A malicious Python package on the Python Package Index (PyPI) repository has been found to use Unicode as a trick to evade detection and deploy an info-stealing malware.
The package in question, named onyxproxy, was uploaded to PyPI on March 15, 2023, and comes with capabilities to harvest and exfiltrate credentials and other valuable data. It has since been taken down, but not before attracting a total of 183 downloads.
According to software supply chain security firm Phylum, the package incorporates its malicious behavior in a setup script that's packed with thousands of seemingly legitimate code strings.
These strings include a mix of bold and italic fonts and are still readable and can be parsed by the Python interpreter, only to activate the execution of the stealer malware upon installation of the package.
"An obvious and immediate benefit of this strange scheme is readability," the company noted. "Moreover, these visible differences do not prevent the code from running, which it does."
This is made possible owing to the use of Unicode variants of what appears to be the same character (aka homoglyphs) to camouflage its true colors (e.g., self vs. ππ¦ππ§) among innocuous-looking functions and variables.

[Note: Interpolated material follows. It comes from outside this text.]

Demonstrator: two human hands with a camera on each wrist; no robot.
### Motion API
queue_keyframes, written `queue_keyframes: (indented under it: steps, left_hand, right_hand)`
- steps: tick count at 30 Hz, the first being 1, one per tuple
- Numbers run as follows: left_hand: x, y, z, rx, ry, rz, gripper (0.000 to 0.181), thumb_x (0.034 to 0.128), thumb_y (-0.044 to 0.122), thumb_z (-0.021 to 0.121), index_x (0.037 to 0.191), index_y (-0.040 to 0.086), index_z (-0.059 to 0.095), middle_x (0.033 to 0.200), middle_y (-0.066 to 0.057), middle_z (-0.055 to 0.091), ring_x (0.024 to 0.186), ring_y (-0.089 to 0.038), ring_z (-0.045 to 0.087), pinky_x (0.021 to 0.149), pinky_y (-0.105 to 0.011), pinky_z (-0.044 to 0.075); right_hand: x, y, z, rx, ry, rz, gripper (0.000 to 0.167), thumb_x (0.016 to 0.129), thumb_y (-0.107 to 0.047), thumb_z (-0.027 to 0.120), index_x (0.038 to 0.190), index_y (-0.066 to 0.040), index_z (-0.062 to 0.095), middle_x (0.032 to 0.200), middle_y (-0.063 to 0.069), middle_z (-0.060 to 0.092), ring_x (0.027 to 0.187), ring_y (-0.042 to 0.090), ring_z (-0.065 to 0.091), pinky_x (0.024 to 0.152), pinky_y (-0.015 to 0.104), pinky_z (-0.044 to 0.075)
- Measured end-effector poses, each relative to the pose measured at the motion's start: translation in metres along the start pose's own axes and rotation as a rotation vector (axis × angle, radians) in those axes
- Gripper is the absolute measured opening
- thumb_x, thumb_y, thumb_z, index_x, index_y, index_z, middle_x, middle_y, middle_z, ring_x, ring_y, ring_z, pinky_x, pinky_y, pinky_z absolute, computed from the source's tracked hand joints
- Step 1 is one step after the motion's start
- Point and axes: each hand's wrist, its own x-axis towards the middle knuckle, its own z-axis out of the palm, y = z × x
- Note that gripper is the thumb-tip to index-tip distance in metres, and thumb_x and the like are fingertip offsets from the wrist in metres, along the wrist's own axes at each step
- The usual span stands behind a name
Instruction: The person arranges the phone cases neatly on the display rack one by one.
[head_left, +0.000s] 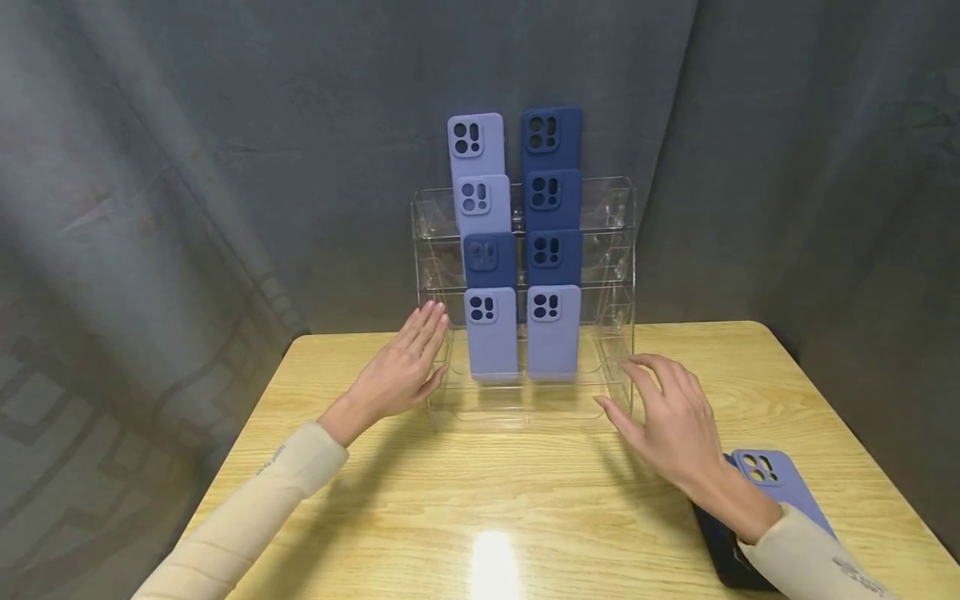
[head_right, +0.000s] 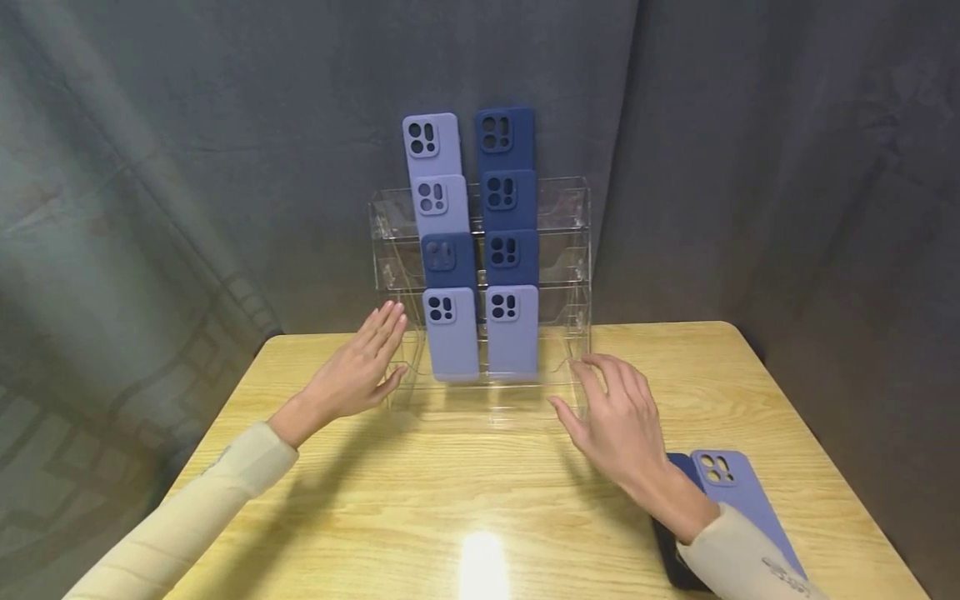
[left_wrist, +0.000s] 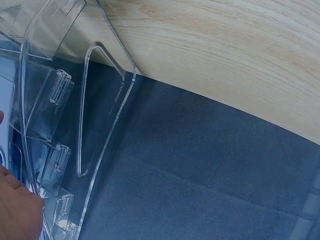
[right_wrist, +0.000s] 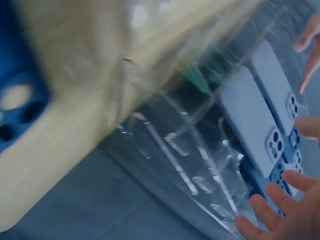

The use of Unicode to inject vulnerabilities into source code was previously disclosed by Cambridge University researchers Nicholas Boucher and Ross Anderson in an attack technique dubbed Trojan Source.
What the method lacks in sophistication, it makes up for it by creating a novel piece of obfuscated code, despite exhibiting telltale signs of copy-paste efforts from other sources.
The development highlights continued attempts on part of threat actors to find new ways to slip through string-matching based defenses, leveraging "how the Python interpreter handles Unicode to obfuscate their malware."
On a related note, Canadian cybersecurity company PyUp detailed the discovery of three new fraudulent Python packages – aiotoolbox, asyncio-proxy, and pycolorz – that were downloaded cumulatively over 1,000 times and designed to retrieve obfuscated code from a remote server.